### About this task
In the entries below, find the line containing "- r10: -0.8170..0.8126" and the line containing "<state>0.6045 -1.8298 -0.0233". Copy those two lines and everything between them exactly, and only that.

### Data
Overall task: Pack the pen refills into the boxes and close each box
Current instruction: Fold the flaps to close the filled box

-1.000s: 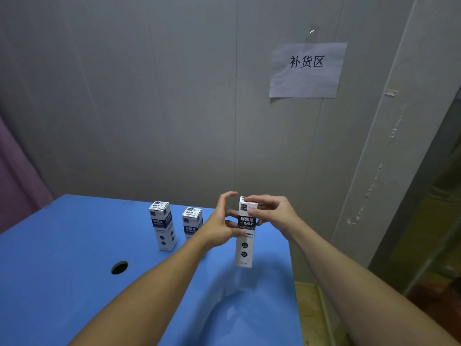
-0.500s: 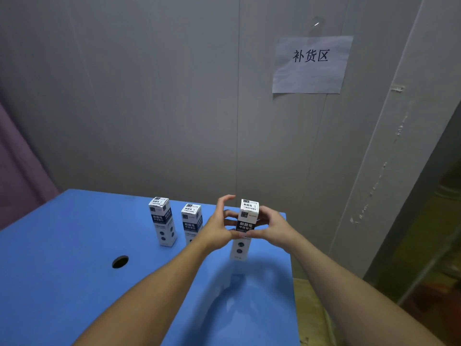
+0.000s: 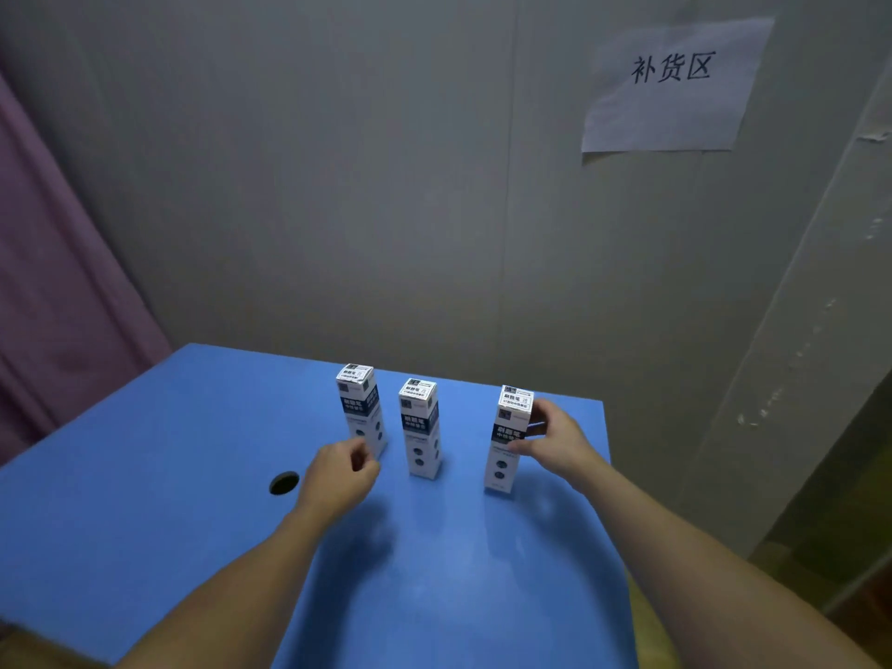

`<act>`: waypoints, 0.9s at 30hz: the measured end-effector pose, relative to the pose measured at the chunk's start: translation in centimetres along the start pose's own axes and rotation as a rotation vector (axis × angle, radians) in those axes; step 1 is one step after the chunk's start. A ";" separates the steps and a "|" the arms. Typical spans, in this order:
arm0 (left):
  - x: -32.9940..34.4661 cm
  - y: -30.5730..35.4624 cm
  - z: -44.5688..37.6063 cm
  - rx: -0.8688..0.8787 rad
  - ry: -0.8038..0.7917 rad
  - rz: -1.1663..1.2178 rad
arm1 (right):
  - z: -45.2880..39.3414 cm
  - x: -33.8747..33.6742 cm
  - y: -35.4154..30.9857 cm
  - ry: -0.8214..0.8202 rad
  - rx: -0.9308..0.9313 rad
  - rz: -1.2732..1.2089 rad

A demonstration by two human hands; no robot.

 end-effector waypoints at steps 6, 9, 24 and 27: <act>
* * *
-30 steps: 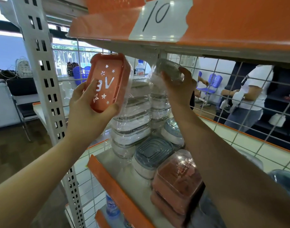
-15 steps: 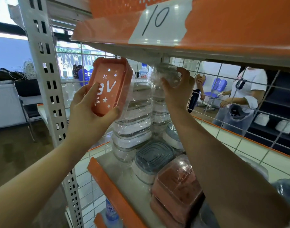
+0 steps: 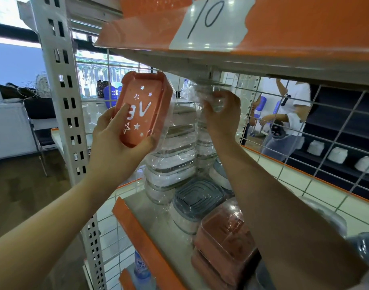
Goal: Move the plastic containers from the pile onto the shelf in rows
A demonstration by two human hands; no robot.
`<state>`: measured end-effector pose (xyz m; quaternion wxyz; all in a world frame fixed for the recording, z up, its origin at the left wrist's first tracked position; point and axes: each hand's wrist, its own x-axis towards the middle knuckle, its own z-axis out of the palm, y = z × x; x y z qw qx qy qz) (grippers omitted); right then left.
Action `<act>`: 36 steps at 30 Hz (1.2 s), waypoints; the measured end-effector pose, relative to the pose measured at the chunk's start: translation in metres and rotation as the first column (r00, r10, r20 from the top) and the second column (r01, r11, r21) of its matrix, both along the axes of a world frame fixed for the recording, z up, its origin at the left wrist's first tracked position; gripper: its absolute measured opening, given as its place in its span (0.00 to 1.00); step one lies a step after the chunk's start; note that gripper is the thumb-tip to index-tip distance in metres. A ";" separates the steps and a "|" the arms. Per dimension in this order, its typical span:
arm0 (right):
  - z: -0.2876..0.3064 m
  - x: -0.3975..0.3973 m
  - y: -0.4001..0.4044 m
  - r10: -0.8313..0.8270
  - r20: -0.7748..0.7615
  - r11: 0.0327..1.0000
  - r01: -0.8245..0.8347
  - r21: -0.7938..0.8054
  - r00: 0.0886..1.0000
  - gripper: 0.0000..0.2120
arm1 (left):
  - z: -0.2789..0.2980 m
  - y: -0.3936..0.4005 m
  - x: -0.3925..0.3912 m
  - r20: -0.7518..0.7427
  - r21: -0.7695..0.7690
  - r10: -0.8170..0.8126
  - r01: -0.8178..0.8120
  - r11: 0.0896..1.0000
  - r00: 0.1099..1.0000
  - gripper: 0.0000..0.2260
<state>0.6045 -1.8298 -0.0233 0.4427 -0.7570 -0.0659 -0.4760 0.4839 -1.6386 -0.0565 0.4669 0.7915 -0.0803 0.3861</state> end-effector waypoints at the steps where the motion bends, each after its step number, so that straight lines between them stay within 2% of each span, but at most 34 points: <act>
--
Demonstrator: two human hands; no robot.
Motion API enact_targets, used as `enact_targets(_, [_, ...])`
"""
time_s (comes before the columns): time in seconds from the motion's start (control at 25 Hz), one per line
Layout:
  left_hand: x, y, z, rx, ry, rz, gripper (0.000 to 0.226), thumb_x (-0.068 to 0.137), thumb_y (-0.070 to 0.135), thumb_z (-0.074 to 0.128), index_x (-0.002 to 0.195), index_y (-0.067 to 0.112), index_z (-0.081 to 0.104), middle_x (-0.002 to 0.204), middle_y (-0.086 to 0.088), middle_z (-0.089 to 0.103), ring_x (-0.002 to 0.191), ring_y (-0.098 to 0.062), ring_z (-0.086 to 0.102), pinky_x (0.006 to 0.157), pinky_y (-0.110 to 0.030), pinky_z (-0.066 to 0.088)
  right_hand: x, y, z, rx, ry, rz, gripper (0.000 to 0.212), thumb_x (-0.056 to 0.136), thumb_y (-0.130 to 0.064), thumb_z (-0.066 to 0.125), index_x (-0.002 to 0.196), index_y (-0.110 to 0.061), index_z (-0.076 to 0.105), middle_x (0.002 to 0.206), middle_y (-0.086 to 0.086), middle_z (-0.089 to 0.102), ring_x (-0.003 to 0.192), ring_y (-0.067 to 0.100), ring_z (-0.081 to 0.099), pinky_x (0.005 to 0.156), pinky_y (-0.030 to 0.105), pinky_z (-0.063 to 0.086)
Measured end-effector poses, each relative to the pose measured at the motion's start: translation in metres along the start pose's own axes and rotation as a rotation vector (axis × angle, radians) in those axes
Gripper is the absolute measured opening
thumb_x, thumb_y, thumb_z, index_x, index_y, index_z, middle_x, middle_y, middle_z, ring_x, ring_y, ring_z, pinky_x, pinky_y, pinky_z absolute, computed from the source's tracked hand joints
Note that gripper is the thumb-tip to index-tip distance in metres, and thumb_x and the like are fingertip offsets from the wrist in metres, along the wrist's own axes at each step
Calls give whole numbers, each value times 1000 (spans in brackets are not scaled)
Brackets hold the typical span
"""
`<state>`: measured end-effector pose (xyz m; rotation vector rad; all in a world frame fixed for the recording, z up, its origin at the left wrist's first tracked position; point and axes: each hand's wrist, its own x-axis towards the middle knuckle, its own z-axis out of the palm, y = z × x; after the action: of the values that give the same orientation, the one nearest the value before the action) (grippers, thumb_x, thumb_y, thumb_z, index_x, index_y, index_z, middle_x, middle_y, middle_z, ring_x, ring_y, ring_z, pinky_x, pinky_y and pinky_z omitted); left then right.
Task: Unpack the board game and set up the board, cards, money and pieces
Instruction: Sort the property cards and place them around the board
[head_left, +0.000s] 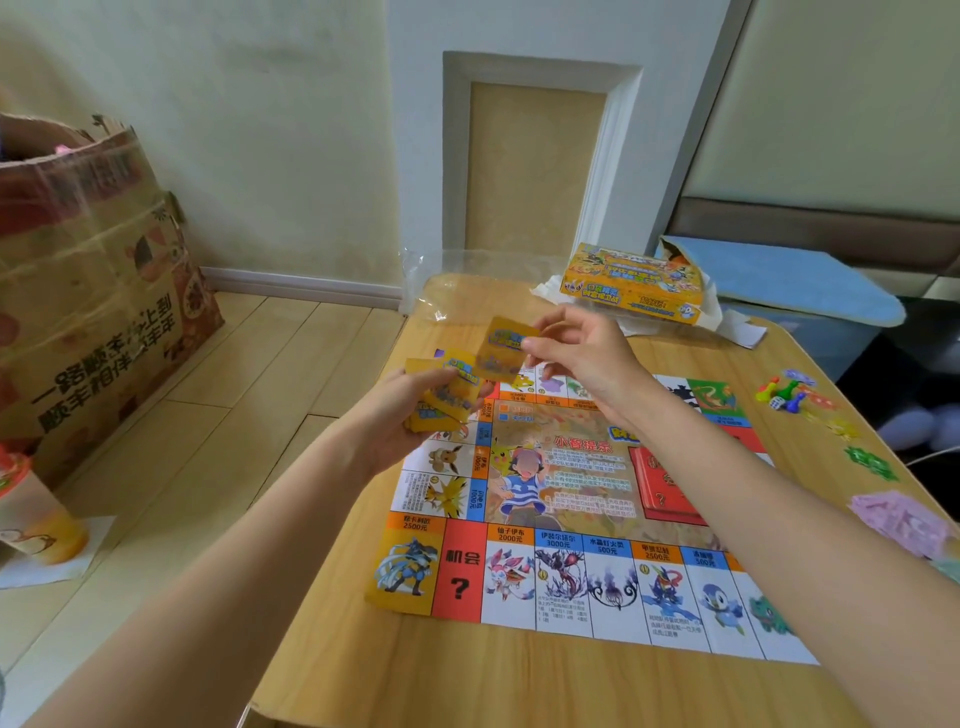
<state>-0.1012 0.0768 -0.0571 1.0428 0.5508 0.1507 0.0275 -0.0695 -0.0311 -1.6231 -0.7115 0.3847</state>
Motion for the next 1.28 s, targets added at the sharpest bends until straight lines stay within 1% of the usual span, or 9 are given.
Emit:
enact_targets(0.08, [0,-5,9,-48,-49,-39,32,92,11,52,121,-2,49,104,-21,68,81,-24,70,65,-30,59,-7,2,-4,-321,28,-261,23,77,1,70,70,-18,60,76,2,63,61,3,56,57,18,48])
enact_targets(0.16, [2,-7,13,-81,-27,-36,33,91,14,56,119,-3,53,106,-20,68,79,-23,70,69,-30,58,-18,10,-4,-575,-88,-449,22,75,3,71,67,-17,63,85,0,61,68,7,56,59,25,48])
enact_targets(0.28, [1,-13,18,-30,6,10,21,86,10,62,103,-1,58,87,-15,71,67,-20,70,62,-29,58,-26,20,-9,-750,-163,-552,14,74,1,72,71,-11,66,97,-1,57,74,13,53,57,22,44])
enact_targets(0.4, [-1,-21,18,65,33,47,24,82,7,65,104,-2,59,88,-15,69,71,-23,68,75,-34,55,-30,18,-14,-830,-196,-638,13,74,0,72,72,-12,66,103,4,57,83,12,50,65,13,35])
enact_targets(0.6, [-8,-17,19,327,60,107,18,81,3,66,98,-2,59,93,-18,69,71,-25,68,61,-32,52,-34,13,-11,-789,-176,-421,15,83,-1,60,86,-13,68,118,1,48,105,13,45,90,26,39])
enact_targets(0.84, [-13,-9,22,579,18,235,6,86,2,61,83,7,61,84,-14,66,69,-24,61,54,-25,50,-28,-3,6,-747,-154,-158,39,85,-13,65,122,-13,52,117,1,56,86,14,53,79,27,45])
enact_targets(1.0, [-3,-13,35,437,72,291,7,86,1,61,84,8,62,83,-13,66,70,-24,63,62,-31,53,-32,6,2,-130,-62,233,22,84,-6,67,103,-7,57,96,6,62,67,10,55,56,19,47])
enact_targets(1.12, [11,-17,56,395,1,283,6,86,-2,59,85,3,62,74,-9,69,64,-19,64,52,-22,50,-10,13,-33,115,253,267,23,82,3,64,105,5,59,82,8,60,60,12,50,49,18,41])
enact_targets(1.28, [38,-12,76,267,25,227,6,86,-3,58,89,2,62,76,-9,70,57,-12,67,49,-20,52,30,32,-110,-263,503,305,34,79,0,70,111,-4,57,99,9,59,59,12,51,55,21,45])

### Written solution
  - r10: -0.8170..0.8126
  - r01: -0.8178..0.8120
  - r11: 0.0896..1.0000
  - r00: 0.1099..1.0000
  - gripper: 0.0000..0.2260
<state>0.6045 -1.8298 -0.0233 0.4427 -0.7570 -0.0659 -0.4760 0.4839 -1.6386 -0.0565 0.4669 0.7915 -0.0803 0.3861</state> end-effector waypoints at the steps where the motion bends, each after its step number, so that straight lines between them stay within 2% of each span, but at most 34 points: <act>

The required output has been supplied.